## TO DO
Apart from the pictures, everything in the lines below must be printed exactly.

## SUPPLIED DATA

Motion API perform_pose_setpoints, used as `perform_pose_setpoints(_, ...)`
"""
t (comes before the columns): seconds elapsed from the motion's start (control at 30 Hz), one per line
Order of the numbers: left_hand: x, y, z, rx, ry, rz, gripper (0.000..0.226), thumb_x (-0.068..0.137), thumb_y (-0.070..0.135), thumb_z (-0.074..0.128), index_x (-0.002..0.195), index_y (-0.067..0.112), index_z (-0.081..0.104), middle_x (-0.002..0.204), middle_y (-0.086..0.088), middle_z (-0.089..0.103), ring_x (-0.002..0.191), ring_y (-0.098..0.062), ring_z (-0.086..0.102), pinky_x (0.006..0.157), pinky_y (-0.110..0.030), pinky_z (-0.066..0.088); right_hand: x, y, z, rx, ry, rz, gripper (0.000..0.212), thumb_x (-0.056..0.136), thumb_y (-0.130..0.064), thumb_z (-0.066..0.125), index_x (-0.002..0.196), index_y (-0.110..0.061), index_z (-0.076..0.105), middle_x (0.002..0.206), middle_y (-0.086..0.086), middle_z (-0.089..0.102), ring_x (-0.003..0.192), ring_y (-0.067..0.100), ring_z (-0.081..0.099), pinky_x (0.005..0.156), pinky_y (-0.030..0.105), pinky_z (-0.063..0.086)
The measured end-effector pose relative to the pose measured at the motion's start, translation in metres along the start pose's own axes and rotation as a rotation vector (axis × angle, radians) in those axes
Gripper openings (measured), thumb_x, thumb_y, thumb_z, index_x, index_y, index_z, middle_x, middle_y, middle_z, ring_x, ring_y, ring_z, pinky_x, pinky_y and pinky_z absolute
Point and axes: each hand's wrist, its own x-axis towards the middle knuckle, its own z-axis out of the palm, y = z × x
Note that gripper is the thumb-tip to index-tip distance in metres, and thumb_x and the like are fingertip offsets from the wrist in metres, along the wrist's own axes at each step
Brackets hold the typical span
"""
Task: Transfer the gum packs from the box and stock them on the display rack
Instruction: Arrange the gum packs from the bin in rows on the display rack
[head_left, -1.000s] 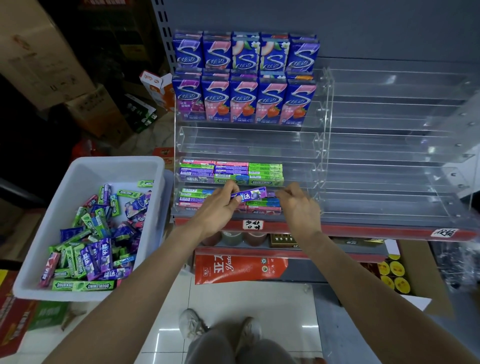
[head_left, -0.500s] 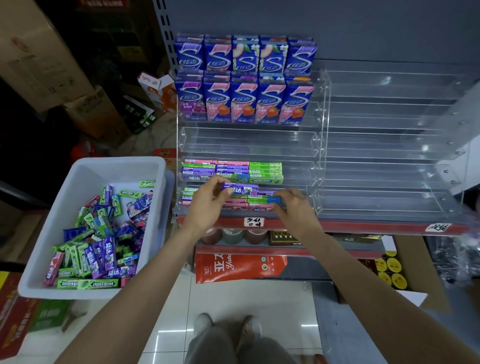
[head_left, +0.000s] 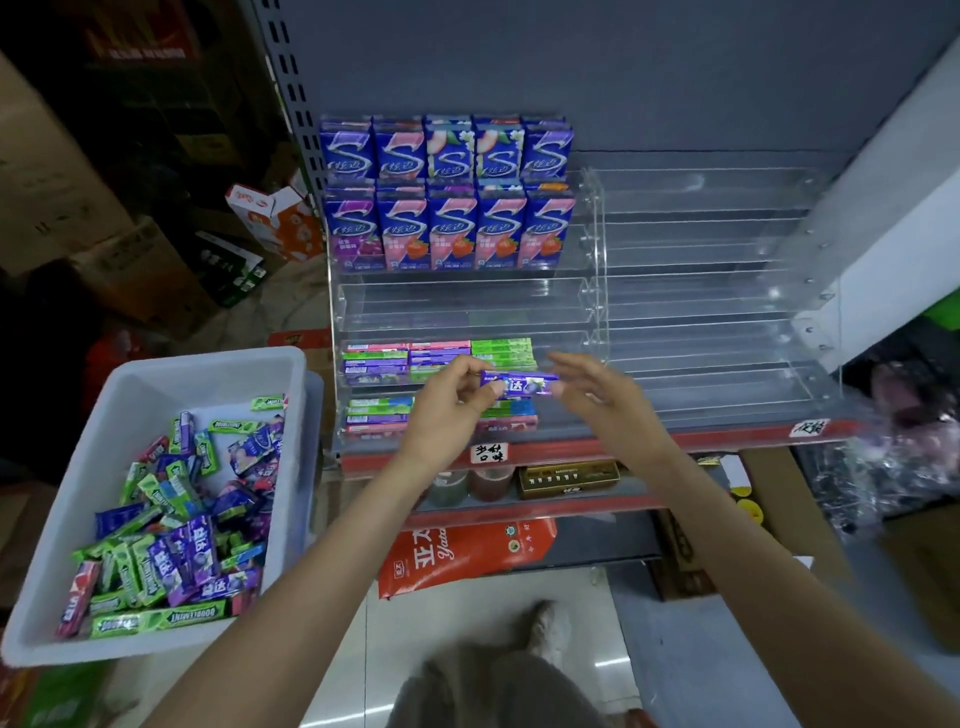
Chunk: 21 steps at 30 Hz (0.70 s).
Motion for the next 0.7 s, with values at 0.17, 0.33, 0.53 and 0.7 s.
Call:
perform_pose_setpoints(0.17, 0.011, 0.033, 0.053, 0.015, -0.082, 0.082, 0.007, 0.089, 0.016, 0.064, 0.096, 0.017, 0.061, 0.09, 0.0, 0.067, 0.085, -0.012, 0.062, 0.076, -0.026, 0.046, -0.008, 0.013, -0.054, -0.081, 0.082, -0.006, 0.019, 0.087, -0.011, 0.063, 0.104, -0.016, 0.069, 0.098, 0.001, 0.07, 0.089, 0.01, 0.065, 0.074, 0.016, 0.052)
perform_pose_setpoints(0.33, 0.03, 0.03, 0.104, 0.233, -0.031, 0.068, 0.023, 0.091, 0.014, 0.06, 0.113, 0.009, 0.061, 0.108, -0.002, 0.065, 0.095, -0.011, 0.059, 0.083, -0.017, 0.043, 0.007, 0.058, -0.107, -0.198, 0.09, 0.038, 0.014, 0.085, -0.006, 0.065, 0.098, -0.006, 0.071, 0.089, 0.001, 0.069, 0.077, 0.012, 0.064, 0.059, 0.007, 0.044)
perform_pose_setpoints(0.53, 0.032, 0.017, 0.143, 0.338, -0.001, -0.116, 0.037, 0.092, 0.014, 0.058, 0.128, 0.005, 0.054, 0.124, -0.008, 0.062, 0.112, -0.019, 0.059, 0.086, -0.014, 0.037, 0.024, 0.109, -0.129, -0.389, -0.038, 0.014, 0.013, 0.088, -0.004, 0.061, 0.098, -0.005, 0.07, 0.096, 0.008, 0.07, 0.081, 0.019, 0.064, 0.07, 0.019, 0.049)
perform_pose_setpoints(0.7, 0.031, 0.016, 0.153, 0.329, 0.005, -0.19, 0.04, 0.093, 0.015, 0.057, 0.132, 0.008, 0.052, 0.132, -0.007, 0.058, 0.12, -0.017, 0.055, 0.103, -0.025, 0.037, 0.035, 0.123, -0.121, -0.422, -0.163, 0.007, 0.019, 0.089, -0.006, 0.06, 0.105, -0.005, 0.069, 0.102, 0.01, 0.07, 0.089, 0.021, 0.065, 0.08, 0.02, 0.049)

## OUTPUT FOR THIS TASK
Motion API perform_pose_setpoints, used as `perform_pose_setpoints(_, ...)`
"""
t (comes before the columns): seconds elapsed from the motion's start (control at 30 Hz), one per line
Order of the numbers: left_hand: x, y, z, rx, ry, rz, gripper (0.000..0.226), thumb_x (-0.068..0.137), thumb_y (-0.070..0.135), thumb_z (-0.074..0.128), index_x (-0.002..0.195), index_y (-0.067..0.112), index_z (-0.081..0.104), middle_x (-0.002..0.204), middle_y (-0.086..0.088), middle_z (-0.089..0.103), ring_x (-0.002..0.191), ring_y (-0.098..0.062), ring_z (-0.086..0.102), pinky_x (0.006..0.157), pinky_y (-0.110..0.030), pinky_z (-0.066..0.088); right_hand: x, y, z, rx, ry, rz, gripper (0.000..0.212), thumb_x (-0.056..0.136), thumb_y (-0.130..0.064), thumb_z (-0.066..0.125), index_x (-0.002..0.196), index_y (-0.110..0.061), index_z (-0.076..0.105), middle_x (0.002..0.206), middle_y (-0.086..0.086), middle_z (-0.089..0.102), ring_x (-0.003..0.192), ring_y (-0.067..0.100), ring_z (-0.081..0.099), pinky_x (0.005..0.156), pinky_y (-0.030..0.105), pinky_z (-0.063..0.086)
The measured end-effector pose relative to the pose measured at the motion's start, translation in metres along the start pose's own axes and rotation as a rotation vector (axis × angle, radians) in those axes
Gripper openings (measured), thumb_x, thumb_y, thumb_z, index_x, index_y, index_z, middle_x, middle_y, middle_z, ring_x, ring_y, ring_z, pinky_x, pinky_y and pinky_z absolute
Point and axes: each hand's wrist, its own x-axis towards the middle knuckle, its own z-axis out of the palm, y = z × x
Note that gripper is the thumb-tip to index-tip distance in metres, and thumb_x and the like are fingertip offsets from the wrist in metres, along the wrist's own axes at each step
Brackets hold the typical span
"""
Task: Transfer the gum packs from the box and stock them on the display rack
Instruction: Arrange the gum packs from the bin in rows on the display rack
[head_left, -1.000s] 
[head_left, -0.500s] 
[head_left, +0.000s] 
Chunk: 21 steps at 30 Hz (0.70 s).
Motion for the next 0.7 s, with values at 0.17, 0.33, 0.53 and 0.7 s.
Call:
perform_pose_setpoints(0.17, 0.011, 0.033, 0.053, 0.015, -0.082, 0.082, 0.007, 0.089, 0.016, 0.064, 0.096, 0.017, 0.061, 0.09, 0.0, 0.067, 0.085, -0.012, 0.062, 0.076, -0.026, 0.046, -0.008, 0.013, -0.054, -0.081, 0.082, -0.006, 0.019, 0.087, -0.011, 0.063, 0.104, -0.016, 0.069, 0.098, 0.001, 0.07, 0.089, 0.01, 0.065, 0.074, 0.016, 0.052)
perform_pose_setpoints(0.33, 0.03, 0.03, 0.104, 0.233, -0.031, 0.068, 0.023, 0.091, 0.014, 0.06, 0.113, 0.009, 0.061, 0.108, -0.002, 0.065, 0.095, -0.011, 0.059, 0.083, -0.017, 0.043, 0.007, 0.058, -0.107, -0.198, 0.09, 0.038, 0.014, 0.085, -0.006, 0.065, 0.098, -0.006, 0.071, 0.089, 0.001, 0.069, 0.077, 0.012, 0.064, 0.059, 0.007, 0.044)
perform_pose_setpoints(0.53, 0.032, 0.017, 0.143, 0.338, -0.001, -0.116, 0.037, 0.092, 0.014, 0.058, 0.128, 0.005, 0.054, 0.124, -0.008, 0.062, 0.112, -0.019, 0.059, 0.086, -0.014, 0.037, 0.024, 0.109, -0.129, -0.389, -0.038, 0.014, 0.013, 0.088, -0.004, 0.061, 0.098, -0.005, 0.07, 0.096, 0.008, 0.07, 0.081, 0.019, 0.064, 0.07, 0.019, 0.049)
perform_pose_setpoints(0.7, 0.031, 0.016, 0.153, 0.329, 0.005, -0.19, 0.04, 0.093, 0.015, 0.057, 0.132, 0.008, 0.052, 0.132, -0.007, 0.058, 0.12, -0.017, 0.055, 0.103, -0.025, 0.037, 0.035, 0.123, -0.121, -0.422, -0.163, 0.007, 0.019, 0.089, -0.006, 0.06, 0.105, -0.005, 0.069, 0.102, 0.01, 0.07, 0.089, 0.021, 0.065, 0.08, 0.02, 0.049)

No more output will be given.